2) To build FSProbe, run:

```shell script
make build
```

3) To install FSProbe (copy to /usr/bin/fsprobe) run:
```shell script
make install
```

4) FSProbe needs to run as root. Run `sudo fsprobe -h` to get help.

```shell script
# ~ ./bin/fsprobe -h
FSProbe is a file system events notifier based on eBPF

FSProbe relies on eBPF to capture file system events on dentry kernel structures.
More information about the project can be found on github: https://github.com/Gui774ume/fsprobe

Usage:
fsprobe [paths] [flags]

Examples:
sudo fsprobe /tmp

Flags:
-s, --chan-size int User space channel size (default 1000)
--dentry-resolution-mode string In-kernel dentry resolution mode. Can be either "fragments",
"single_fragment" or "perf_buffer" (default "perf_buffer")
-e, --event string Listens for specific event(s) only. This option can be specified
more than once. If omitted, all the events will be activated except the modify one.
Available options: open, mkdir, link, rename, setattr, unlink,
rmdir, modify (default "[]")
--follow When activated, FSProbe will keep watching the files that were
initially in a watched directory and were moved to a location
that is not necessarily watched. In other words, files are followed
even after a move (default true)
-f, --format string Defines the output format.
Options are: table, json, none (default "table")
-h, --help help for fsprobe
-o, --output string Outputs events to the provided file rather than
stdout
--paths-filtering When activated, FSProbe will only notify events on the paths
provided to the Watch function. When deactivated, FSProbe
will notify events on the entire file system (default true)
--perf-buffer-size int Perf ring buffer size for kernel-space to user-space
communication (default 128)
-r, --recursive Watches all subdirectories of any directory passed as argument.
Watches will be set up recursively to an unlimited depth.
Symbolic links are not traversed. Newly created subdirectories
will also be watched. When this option is not provided, only
the immediate children of a provided directory are watched (default true)
```

### Dentry resolution mode

FSProbe can be configured to use one of 3 different `dentry` resolution modes. A performance benchmark can be found below to understand the overhead of each solution in kernel space and user space. All three methods are implemented in [dentry.h](ebpf/dentry.h).

#### Fragments

##### Architecture

![Fragments solution architecture](documentation/fragments.png)

##### Cache

The `path_fragments` hashmap is used as an in-kernel cache. This means that the dentry resolver will not always insert a fragment if it is already present.
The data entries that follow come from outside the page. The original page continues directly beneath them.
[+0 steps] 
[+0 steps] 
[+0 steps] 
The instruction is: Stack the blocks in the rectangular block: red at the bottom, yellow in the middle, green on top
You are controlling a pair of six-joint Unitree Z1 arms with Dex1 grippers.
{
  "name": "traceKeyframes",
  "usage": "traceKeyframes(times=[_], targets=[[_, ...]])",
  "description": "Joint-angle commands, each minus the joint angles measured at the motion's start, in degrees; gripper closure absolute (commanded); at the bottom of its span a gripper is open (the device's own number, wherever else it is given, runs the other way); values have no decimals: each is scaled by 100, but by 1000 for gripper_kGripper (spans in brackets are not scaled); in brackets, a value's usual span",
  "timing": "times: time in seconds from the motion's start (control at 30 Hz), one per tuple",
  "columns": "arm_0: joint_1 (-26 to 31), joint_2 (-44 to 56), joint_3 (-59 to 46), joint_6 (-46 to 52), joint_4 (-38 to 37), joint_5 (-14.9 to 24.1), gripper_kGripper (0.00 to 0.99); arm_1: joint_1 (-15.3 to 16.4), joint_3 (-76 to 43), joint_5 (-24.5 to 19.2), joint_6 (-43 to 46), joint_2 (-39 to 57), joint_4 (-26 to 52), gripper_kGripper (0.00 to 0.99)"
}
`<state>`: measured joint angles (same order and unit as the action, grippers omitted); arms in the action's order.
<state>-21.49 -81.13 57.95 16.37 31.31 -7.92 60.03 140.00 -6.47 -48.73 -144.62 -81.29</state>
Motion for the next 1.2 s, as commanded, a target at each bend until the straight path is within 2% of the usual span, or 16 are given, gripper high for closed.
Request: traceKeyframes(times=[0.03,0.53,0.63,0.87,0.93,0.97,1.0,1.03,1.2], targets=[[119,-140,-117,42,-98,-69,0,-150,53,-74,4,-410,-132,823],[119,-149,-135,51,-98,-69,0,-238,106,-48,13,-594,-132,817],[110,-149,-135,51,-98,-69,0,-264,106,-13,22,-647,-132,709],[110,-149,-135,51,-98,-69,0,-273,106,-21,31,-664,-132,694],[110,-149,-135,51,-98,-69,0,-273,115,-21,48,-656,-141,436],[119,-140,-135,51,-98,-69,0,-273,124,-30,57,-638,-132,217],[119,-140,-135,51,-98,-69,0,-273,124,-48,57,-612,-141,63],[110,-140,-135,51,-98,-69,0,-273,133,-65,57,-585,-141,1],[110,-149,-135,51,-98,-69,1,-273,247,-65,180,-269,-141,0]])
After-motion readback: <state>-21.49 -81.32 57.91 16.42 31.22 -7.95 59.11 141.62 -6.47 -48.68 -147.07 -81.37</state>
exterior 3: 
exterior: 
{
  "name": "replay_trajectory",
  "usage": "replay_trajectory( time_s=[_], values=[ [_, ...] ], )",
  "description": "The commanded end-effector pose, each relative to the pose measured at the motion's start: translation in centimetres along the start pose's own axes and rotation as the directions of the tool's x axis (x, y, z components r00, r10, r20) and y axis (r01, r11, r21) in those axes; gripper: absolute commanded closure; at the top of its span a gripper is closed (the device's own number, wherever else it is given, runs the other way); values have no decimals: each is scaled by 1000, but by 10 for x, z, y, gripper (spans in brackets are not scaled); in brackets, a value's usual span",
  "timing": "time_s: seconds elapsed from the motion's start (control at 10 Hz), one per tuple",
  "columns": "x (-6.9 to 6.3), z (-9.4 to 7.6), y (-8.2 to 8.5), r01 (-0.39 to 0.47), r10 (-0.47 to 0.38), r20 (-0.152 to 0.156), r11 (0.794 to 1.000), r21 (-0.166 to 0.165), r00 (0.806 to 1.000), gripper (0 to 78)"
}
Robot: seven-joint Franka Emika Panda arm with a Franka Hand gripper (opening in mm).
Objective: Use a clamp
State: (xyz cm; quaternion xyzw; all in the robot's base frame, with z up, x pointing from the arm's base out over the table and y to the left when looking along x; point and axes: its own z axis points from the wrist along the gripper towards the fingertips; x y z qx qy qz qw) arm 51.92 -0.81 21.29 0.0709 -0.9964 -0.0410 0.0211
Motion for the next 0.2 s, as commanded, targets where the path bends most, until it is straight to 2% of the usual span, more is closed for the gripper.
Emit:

Similarly, the dentry resolution will stop as soon as a path is found in cache.

#### Single Fragment

##### Architecture

![Fragments solution architecture](documentation/single_fragments.png)

##### Cache

Just like `path_fragments`, `single_fragments` is used as an in-kernel cache. If an inode has already been resolved it will not be resolved a second time.

#### Perf buffer

##### Architecture

![Fragments solution architecture](documentation/perf_buffer.png)

##### Cache

This method relies on a user space cache and the `cached_inodes` eBPF hashmap to decide where the in-kernel resolution should stop. Since the `cached_inodes` map is queried on each parent of a file, the resolution can stop right in the middle, in which case the event sent back to user space will only contain the missing part. For example, on the graph below, `/etc` was in the cache but the `passwd` file was not; the event sent on the ring buffer contains the missing part of the path (`passwd`) and the inode & mount ID of the cached prefix (`{43, 27}`). In order to avoid resolving `passwd` again, a new entry in both the user space cache and the `cached_inodes` eBPF hashmap are added (see the doted lines).

#### Benchmark

##### Important metrics

Each resolution method described above has its strengths and its weaknesses. Depending on the use case, choosing the right resolution method might yield better performances. We based our benchmark on 3 important metrics:

- **The in-kernel execution overhead**: as the dentry resolution happens within FSProbe's eBPF programs, a captured FS syscall will only return once the path has been resolved. The faster our eBPF programs are, the smaller the runtime overhead and delay will be for the applications in production. This overhead is measured in nanosecond per operation (ns/op), where an "operation" is made of an `Open` and a `Close` syscall.
- **The user space CPU & memory usage**: bringing a stream of events back to user space has serious performance implications on FSProbe's user space program. The more resource FSProbe needs to bring those events back, the less resource will be available for the rest of the host. This overhead is measured in bytes per operation (B/op), where the calculated amount of bytes is the total amount of memory that was allocated to bring 1 event back to user space. Although this doesn't produce any metric on the CPU per se, allocating memory and copying data put a lot of pressure on the CPU, and are the main consumers of CPU resources (since the benchmark doesn't do anything once an event is brought back).
- **The maximum events rate sustained over 10 seconds**: one of the biggest concerns with a monitoring tool based on eBPF & perf ring buffers is for the kernel to drop some events because the buffers are full. This metric is important to determine the maximum rate of events per second above which events will be dropped.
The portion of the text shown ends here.